Lin Wan-Lung, Lin Wen-Chi, Chang Ya-Ching, Yang Li-Cheng, Hung Shuen-Iu, Hong Hong-Shang, Chung Wen-Hung
Department of Dermatology, Chang Gung Memorial Hospital, Taipei, Taiwan.
Am J Clin Dermatol. 2009;10(5):339-42. doi: 10.2165/11310610-000000000-00000.
Intravenous immunoglobulin (IVIG) has emerged as a promising treatment that interrupts the progression of Stevens-Johnson syndrome (SJS). Our patient experienced an uncommon adverse effect, non-eczematous, vesiculobullous eruptions, after treatment with IVIG. These new lesions developed rapidly on the palms while most previous SJS bullous lesions subsided. A skin biopsy of these new lesions showed an intracorneal vesicle, without epidermal necrosis, with inflammatory cell infiltration. IVIG-induced, vesiculobullous eruptions are discussed, along with their possible pathogenesis. With the increasing use of IVIG for treatment of bullous dermatoses, recognition of this rare adverse effect is important for prompt differential diagnosis.

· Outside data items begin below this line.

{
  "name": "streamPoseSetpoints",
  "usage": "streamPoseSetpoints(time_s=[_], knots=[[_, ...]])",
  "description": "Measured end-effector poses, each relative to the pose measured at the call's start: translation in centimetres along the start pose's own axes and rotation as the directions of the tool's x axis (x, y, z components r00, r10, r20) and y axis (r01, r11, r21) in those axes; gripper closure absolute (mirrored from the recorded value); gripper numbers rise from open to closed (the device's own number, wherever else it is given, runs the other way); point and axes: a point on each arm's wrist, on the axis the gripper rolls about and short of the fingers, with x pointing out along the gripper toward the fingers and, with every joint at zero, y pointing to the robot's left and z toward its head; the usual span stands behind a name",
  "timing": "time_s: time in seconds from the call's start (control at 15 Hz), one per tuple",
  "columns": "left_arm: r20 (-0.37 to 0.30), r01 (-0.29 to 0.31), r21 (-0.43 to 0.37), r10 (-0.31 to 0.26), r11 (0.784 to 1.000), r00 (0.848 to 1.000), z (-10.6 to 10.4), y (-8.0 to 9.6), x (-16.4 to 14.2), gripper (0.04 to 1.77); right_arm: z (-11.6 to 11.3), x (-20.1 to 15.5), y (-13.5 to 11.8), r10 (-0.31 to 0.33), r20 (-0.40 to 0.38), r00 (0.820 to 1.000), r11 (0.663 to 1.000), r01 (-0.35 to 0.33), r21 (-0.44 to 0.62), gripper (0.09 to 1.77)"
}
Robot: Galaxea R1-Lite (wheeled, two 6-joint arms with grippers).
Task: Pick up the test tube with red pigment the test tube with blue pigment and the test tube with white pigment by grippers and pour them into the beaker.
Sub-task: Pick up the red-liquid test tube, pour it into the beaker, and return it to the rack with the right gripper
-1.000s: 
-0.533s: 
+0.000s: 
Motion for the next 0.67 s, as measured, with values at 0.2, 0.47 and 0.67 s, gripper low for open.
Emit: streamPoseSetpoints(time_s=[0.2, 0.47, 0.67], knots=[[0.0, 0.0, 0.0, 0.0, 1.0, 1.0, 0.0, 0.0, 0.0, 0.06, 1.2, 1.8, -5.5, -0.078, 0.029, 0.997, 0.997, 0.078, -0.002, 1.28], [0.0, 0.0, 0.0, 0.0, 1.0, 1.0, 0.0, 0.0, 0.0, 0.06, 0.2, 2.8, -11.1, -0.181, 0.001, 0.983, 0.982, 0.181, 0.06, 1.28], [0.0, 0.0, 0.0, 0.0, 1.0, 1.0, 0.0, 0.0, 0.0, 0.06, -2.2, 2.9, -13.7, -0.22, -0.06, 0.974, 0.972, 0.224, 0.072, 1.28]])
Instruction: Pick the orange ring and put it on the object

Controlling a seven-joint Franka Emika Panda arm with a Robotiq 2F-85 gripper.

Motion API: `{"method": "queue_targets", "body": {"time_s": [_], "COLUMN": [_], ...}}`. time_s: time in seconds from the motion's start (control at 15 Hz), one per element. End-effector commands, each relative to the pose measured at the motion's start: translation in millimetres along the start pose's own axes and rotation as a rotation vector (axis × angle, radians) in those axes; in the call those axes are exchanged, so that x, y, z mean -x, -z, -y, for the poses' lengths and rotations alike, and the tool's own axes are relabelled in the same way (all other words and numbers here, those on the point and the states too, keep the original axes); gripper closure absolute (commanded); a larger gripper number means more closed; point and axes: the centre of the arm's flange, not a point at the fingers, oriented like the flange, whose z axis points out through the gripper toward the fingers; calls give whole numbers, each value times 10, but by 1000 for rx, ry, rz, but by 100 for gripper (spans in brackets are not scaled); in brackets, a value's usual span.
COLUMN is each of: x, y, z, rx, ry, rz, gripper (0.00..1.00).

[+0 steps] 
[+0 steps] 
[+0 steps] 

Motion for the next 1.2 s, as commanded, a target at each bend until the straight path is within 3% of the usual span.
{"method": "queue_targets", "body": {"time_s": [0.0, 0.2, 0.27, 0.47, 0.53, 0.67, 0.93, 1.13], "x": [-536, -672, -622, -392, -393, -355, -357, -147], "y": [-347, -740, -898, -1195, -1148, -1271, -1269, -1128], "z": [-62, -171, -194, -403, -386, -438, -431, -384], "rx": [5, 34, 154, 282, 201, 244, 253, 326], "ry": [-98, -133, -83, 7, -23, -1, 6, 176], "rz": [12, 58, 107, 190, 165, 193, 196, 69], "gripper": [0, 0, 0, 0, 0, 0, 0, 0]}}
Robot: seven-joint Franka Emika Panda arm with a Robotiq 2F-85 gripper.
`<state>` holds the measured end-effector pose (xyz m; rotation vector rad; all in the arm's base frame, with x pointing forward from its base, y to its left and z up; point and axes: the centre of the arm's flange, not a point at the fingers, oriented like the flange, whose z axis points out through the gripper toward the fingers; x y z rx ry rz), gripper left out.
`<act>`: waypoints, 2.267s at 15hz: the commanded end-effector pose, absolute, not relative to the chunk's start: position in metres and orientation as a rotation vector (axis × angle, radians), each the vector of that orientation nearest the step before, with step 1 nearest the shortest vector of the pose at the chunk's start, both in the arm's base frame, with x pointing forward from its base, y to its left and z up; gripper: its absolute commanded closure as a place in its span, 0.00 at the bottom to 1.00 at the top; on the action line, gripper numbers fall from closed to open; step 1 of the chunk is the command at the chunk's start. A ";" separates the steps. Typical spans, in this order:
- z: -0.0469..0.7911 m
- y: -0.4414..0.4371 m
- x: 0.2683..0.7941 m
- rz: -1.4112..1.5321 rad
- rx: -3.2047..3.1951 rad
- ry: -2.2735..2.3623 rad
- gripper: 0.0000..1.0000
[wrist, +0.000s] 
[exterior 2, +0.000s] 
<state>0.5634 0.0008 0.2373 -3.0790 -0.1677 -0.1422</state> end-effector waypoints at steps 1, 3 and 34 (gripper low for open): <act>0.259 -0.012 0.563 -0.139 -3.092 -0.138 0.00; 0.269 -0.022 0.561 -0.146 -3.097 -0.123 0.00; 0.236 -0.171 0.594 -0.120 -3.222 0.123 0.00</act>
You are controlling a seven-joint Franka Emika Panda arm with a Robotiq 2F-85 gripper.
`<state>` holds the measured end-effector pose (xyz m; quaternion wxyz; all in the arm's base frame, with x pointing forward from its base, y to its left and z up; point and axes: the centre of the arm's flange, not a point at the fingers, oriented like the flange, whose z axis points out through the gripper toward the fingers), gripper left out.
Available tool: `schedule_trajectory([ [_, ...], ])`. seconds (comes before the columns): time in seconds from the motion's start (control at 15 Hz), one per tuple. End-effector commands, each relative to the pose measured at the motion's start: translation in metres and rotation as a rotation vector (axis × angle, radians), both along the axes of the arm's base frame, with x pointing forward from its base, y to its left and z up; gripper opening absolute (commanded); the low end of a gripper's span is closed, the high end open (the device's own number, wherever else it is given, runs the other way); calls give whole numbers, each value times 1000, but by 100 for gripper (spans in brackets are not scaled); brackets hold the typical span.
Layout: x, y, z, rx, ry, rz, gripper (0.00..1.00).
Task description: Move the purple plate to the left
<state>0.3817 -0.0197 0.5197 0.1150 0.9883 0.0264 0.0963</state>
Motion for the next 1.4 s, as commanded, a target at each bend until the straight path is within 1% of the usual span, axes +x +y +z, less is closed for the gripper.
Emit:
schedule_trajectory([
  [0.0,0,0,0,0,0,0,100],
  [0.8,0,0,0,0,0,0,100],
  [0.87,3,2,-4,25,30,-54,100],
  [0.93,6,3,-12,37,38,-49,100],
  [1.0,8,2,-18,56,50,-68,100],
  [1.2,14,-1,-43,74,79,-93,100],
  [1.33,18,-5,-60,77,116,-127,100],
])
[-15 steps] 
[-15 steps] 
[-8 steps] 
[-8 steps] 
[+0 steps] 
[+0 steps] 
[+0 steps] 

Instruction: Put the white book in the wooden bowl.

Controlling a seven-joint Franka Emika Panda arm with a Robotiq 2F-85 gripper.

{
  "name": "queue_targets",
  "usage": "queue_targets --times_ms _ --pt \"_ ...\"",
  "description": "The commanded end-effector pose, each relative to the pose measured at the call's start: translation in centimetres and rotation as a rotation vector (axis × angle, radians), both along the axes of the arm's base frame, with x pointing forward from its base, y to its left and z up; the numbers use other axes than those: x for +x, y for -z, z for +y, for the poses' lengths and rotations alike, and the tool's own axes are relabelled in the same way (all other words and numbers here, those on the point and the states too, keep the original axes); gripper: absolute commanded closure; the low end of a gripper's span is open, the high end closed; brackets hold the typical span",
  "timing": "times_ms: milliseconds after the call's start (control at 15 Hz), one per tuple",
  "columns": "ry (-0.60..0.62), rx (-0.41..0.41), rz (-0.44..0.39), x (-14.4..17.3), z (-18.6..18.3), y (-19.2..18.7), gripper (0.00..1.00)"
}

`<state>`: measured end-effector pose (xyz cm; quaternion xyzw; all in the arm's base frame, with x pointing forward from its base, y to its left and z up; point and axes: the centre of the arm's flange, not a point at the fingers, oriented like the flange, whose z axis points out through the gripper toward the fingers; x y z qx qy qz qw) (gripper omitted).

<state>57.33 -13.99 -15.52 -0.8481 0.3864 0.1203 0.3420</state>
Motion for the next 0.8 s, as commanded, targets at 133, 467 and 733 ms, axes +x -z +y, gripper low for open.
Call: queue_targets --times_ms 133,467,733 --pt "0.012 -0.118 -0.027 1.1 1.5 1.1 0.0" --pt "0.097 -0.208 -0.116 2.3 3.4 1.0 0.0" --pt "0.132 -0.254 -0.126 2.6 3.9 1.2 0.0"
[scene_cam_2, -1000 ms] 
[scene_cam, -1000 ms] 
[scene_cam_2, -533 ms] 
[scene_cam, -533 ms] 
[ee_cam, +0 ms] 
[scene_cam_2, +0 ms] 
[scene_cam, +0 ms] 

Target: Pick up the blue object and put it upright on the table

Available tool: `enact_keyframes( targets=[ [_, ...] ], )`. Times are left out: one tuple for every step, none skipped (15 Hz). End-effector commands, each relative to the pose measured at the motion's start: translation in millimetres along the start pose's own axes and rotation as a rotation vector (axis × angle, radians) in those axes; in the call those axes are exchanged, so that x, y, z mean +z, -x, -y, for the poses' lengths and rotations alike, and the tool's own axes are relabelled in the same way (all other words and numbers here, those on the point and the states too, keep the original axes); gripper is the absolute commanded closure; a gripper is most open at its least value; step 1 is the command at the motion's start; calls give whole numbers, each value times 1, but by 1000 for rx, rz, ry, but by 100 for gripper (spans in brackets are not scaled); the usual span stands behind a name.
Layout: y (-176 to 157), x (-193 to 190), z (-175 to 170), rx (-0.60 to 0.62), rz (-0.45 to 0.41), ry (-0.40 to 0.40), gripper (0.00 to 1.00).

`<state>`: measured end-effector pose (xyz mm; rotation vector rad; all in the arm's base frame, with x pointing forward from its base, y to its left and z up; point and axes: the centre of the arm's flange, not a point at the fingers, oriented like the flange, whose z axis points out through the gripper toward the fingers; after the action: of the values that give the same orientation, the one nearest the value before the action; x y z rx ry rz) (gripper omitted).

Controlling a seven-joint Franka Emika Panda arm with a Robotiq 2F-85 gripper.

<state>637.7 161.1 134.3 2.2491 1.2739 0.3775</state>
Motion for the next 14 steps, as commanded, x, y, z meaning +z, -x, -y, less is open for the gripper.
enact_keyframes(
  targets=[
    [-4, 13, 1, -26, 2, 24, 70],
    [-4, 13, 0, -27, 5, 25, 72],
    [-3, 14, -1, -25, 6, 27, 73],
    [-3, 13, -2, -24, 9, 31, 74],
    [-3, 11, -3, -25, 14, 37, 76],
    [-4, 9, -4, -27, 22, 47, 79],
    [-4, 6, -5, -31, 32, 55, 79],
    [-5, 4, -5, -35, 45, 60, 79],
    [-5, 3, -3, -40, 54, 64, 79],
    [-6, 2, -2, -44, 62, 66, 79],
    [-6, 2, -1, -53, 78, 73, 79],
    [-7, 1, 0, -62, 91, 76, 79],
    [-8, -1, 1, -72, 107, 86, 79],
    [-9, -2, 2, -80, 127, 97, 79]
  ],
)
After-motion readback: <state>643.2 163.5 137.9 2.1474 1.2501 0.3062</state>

静脉注射免疫球蛋白(IVIG)已成为一种有前景的治疗方法,可中断史蒂文斯-约翰逊综合征(SJS)的进展。我们的患者在接受IVIG治疗后出现了一种罕见的不良反应,即非湿疹性水疱大疱性皮疹。这些新皮疹在手掌上迅速出现,而之前大多数SJS大疱性皮疹消退。对这些新皮疹进行皮肤活检显示为角膜内水疱,无表皮坏死,伴有炎症细胞浸润。本文讨论了IVIG诱导的水疱大疱性皮疹及其可能的发病机制。随着IVIG在大疱性皮肤病治疗中的应用日益增加,认识到这种罕见的不良反应对于及时进行鉴别诊断很重要。